§ 42. Mr. Doddsasked the Minister of Health, in view of the large number of men and women now being detained in Darenth Park Hospital because of the difficulty in obtaining accommodation for ex-mental patients in the community outside, what steps his Department has taken in conjunction with the Kent County Council to ensure that these people are provided with alternative accommodation as soon as possible to enable rehabilitation to be completed.
§ Mr. Walker-SmithThe County Council is proposing to provide accommodation of various kinds to meet needs in its area, but the order of priority in which it does so is for it to decide. Meanwhile these patients are being suitably cared for in hospital.
§ Mr. DoddsDoes the Minister think that human beings are satisfied to live in the atmosphere of a mental hospital even if they have Joe Loss's Band and all the entertainments that we can give them? Does the Minister not appreciate that what they want is their liberty? Is he not aware that many of them are working locally in industry but because they are branded no one will give them a home and they have to go back into the atmosphere of a mental hospital? Will not he do something to see that they get out sooner and thus fulfil the promise of the headlines which his Department sent out with the new Act, that there was a new deal for mental 689 patients? These patients are waiting for something to be done.

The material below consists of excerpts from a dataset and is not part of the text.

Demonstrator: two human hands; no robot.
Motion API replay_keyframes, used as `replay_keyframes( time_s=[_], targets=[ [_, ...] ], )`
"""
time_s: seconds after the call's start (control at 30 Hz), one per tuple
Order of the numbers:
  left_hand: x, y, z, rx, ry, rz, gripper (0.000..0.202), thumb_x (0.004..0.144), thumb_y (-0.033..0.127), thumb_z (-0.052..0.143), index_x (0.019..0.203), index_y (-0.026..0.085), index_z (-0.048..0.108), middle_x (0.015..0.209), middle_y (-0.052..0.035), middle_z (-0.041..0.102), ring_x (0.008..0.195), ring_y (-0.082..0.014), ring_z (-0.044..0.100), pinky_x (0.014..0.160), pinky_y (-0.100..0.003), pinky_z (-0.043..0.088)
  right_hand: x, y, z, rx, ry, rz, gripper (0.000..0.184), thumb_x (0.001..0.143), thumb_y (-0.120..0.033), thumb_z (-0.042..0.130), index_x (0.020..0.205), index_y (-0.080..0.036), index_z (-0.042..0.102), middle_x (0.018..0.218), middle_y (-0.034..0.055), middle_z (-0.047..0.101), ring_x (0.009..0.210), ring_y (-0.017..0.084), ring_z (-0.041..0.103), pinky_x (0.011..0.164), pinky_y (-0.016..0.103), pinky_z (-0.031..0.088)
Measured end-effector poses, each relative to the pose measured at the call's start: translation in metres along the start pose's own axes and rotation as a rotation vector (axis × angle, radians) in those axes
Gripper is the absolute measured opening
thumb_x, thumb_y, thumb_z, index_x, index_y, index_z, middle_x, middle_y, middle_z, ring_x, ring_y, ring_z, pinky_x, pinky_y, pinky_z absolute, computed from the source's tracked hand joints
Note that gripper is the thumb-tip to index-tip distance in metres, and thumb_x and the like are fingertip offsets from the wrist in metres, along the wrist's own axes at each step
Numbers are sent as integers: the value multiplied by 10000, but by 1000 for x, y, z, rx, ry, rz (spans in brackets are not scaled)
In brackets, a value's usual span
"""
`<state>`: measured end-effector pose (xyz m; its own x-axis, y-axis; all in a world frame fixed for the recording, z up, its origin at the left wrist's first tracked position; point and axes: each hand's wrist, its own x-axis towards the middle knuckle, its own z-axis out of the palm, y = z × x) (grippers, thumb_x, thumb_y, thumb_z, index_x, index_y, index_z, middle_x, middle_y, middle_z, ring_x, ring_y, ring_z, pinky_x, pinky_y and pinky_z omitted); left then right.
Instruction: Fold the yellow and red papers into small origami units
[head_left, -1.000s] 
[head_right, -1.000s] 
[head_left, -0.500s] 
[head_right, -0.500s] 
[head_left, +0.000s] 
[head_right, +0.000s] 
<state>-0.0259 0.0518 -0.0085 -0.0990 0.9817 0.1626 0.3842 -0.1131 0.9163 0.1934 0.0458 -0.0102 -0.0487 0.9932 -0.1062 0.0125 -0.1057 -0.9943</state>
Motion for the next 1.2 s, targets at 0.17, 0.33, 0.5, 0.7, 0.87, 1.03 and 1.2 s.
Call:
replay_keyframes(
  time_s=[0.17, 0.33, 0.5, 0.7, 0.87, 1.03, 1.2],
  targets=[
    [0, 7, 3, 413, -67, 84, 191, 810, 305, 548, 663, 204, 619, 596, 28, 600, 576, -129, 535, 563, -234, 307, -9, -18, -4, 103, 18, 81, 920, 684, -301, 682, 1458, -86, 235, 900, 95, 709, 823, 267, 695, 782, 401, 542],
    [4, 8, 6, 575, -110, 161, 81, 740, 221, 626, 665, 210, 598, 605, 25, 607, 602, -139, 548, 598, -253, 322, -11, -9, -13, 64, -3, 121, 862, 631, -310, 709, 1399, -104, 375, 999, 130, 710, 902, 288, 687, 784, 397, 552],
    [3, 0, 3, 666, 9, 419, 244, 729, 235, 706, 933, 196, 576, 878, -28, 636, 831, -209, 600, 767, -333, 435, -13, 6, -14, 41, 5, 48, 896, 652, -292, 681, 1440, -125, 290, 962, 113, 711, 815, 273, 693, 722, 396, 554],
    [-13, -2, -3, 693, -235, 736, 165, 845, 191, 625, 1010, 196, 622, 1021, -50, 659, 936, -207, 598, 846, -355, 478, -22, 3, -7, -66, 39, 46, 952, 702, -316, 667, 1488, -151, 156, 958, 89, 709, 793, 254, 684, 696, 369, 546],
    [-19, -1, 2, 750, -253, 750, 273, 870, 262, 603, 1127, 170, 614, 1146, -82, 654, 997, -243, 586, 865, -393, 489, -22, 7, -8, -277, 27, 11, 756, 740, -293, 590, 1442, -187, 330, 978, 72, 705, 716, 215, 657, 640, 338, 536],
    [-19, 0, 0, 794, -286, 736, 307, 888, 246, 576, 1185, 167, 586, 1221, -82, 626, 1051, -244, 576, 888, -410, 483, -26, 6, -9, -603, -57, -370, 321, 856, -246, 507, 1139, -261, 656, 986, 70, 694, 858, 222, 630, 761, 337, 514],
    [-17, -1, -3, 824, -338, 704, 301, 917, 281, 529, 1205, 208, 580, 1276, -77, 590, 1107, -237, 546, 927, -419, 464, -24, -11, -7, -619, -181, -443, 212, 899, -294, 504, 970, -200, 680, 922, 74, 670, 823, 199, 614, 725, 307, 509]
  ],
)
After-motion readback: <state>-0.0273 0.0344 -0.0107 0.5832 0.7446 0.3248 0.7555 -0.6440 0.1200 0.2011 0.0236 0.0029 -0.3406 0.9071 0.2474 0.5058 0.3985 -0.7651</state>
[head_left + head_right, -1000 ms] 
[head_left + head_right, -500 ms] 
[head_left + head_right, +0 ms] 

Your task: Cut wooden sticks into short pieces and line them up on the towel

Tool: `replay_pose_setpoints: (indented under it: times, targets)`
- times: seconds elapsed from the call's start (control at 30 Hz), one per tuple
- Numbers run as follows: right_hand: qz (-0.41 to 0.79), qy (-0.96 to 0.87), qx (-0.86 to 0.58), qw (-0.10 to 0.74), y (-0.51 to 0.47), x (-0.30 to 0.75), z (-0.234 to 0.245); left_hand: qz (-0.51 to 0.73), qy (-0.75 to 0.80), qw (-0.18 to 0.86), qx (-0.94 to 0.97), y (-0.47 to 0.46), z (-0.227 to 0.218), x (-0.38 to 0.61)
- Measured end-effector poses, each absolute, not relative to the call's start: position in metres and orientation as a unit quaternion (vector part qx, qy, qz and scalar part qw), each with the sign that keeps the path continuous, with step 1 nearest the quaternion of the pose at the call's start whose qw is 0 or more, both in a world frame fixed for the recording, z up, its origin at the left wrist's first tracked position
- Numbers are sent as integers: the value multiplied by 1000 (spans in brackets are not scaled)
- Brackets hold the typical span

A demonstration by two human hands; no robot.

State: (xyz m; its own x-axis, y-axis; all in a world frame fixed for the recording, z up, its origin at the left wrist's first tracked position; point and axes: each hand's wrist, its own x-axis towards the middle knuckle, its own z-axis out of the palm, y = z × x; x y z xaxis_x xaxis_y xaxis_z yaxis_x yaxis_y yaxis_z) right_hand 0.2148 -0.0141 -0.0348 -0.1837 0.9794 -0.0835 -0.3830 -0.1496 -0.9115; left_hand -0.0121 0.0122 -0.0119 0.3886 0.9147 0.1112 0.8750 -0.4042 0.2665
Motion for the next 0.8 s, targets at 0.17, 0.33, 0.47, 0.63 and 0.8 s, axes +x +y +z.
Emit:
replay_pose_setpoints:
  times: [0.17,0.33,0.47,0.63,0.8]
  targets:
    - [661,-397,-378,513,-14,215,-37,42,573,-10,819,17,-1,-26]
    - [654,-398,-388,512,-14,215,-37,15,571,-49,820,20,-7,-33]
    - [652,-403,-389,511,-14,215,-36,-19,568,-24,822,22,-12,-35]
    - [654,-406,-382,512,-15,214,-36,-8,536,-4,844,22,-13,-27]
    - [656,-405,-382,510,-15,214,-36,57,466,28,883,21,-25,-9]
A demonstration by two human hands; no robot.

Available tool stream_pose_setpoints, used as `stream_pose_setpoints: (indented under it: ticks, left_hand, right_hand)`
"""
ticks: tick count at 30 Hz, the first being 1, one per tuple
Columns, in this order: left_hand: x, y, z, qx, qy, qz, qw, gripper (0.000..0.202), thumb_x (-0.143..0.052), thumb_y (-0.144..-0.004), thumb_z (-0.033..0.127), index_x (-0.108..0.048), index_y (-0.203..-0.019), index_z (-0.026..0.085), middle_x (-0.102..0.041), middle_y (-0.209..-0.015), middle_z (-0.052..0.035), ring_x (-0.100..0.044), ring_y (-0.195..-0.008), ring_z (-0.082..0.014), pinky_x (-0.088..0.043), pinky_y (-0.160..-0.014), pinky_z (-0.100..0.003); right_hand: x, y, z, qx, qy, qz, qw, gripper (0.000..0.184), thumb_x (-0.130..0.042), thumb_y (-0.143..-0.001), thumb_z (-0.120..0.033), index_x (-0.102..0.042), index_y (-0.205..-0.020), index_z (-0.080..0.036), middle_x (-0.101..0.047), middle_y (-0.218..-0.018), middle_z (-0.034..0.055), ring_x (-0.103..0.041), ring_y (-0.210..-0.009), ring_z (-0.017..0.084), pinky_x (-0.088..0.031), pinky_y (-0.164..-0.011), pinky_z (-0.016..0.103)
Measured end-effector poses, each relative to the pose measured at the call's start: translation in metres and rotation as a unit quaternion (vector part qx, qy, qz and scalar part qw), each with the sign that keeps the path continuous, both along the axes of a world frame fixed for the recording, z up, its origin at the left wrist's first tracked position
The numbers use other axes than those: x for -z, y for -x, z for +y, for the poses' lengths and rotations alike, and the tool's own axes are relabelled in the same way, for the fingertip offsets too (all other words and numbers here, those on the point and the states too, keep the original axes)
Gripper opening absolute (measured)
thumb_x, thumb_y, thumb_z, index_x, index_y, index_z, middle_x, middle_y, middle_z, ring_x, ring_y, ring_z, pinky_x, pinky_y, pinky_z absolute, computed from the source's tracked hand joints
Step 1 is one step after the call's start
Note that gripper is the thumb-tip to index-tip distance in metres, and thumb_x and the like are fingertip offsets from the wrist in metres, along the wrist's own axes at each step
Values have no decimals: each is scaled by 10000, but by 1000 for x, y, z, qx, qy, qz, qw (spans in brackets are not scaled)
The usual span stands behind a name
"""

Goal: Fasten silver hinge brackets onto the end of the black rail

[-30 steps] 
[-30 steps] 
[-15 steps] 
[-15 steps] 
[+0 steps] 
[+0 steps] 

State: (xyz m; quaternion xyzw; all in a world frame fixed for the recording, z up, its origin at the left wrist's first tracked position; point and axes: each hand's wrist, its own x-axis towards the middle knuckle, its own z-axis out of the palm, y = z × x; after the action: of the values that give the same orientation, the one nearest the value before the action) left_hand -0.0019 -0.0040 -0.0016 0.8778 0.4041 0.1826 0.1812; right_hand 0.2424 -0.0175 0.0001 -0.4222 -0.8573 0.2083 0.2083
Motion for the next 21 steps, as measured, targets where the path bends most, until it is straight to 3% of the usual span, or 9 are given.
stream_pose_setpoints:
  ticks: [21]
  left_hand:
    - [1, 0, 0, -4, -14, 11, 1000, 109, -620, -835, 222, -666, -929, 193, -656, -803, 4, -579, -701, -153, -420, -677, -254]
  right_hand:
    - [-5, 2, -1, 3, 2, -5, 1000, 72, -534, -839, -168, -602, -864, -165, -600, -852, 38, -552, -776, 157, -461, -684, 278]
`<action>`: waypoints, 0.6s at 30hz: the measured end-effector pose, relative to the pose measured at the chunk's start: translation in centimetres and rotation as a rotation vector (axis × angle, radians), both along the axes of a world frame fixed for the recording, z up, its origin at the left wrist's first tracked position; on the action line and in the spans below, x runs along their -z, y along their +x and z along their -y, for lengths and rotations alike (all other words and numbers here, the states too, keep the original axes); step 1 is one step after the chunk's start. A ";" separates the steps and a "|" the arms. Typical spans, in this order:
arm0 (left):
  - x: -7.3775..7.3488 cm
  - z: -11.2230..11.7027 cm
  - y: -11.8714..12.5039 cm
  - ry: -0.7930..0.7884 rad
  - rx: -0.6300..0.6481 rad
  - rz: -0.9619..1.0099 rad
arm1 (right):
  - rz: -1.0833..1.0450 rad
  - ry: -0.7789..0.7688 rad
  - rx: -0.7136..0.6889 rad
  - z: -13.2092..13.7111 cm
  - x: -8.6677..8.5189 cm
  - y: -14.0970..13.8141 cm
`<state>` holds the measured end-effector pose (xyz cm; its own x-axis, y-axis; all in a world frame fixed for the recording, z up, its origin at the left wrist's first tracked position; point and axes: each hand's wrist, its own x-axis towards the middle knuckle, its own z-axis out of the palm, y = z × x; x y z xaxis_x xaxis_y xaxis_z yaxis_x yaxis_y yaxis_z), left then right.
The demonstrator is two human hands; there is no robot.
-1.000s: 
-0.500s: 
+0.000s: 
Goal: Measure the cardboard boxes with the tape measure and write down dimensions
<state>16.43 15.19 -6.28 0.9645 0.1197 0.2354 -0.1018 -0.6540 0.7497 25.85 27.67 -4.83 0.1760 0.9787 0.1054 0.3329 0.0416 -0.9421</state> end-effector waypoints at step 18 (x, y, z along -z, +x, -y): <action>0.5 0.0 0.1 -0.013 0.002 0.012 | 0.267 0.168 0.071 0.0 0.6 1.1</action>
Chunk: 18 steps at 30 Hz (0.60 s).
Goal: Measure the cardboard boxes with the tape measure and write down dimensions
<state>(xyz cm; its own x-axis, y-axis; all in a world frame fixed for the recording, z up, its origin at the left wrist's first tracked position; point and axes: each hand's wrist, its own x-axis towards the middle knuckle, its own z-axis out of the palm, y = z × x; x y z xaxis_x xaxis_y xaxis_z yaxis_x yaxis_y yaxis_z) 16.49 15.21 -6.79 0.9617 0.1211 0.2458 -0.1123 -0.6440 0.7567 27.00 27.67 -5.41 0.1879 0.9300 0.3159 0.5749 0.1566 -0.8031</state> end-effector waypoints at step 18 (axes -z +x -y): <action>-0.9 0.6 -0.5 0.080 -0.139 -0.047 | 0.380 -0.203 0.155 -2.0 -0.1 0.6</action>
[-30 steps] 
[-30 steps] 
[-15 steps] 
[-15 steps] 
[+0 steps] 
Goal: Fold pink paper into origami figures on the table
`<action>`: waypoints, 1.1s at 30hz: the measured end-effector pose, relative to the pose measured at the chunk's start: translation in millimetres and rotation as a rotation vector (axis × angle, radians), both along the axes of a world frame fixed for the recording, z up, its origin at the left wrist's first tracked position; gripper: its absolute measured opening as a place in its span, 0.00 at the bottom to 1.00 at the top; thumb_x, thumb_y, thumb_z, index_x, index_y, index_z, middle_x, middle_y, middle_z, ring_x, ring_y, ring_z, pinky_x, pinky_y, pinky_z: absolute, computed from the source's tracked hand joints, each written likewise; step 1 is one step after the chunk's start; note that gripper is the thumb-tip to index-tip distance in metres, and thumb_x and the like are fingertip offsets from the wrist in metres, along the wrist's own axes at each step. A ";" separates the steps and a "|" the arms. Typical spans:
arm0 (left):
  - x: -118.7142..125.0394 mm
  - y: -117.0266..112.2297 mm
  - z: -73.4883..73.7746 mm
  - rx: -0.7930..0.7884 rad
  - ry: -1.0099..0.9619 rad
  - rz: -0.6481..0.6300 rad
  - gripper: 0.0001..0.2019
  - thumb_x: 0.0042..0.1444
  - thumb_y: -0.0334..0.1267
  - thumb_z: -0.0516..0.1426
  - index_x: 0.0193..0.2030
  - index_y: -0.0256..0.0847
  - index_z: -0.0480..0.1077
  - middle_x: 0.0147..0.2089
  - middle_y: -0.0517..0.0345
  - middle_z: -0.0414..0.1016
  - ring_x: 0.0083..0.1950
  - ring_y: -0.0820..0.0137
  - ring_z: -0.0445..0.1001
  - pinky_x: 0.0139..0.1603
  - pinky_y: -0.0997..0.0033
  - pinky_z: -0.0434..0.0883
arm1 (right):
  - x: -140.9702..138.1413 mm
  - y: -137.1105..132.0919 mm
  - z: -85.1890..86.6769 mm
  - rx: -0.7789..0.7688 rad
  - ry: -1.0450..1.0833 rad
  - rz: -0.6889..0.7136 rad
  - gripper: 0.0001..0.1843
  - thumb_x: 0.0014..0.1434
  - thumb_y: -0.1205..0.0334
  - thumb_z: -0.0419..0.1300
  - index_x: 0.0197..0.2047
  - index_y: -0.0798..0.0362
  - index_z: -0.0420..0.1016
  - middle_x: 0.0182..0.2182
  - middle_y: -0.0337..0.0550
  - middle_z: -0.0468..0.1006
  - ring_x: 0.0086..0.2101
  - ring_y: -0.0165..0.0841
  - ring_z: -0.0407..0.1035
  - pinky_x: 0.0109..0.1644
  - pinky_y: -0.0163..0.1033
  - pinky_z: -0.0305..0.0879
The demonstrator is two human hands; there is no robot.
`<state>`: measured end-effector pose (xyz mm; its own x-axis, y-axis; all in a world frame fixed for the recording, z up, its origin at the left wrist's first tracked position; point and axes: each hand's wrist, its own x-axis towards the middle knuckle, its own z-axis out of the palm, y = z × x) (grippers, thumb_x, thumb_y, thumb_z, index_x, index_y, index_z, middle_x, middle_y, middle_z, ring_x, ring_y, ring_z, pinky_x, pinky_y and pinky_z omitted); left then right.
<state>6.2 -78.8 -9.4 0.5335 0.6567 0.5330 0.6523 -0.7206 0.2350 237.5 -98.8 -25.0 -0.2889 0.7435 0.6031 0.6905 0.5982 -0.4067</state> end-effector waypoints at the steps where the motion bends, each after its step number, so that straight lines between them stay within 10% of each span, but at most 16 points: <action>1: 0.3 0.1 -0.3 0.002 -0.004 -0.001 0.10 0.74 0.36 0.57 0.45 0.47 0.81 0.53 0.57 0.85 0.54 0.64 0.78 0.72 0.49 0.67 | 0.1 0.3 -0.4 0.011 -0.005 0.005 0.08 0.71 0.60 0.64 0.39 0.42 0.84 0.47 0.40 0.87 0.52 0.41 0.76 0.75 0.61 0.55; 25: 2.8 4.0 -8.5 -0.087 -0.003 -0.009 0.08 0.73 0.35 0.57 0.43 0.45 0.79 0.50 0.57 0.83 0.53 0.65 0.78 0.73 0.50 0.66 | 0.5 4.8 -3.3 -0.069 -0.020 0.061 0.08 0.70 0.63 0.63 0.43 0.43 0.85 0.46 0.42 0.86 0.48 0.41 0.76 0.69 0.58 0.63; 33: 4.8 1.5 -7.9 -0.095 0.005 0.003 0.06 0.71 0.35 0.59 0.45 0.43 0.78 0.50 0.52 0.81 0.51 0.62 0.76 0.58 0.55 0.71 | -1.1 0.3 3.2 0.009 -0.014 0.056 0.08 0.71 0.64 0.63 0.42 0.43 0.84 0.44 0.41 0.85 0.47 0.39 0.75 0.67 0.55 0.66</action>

§ Mr. Walker-SmithThe hon. Gentleman knows full well the steps that we are taking in the implementation of both the contents and spirit of our legislation. With regard to Kent, in its building programme for the current year the county council has included a home for elderly mentally infirm people, and two hostels to be used in conjunction with its new training centres for the mentally subnormal. It has also put new proposals to me whereby it has undertaken to ascertain the need for residential accommodation, and to provide it as soon as possible.
§ 43. Mr. Doddsasked the Minister of Health how many of the 125 people compulsorily detained in Darenth Park Hospital on 29th February, who could be released from the atmosphere of a mental hospital if suitable homes or hostels were available, have since been found places outside; what action is being taken with regard to the remainder; and what prospects there are for them to develop in the future normal social relationships.
§ Mr. Walker-SmithEight of these patients are now on residential licence; further action depends on suitable places being found and the provision of accommodation by the Local Health Authority; all of these patients are subnormal.
§ Mr. DoddsIs the right hon. and learned Gentleman aware that several patients in that hospital, who have been there for nearly forty years, are as normal as people outside? If they cannot be found homes, will he see at least that they are able to have a holiday this year outside mental hospitals?
§ Mr. Walker-SmithI shall certainly consider that possibility. These are patients who, in the opinion of the medical superintendent, will always need some form of care, and few of them would be capable of earning an independent living in the community. But the kind of arrangements that I have referred to, which are in contemplation by Kent County Council, will be helpful to patients such as these and to others similarly placed.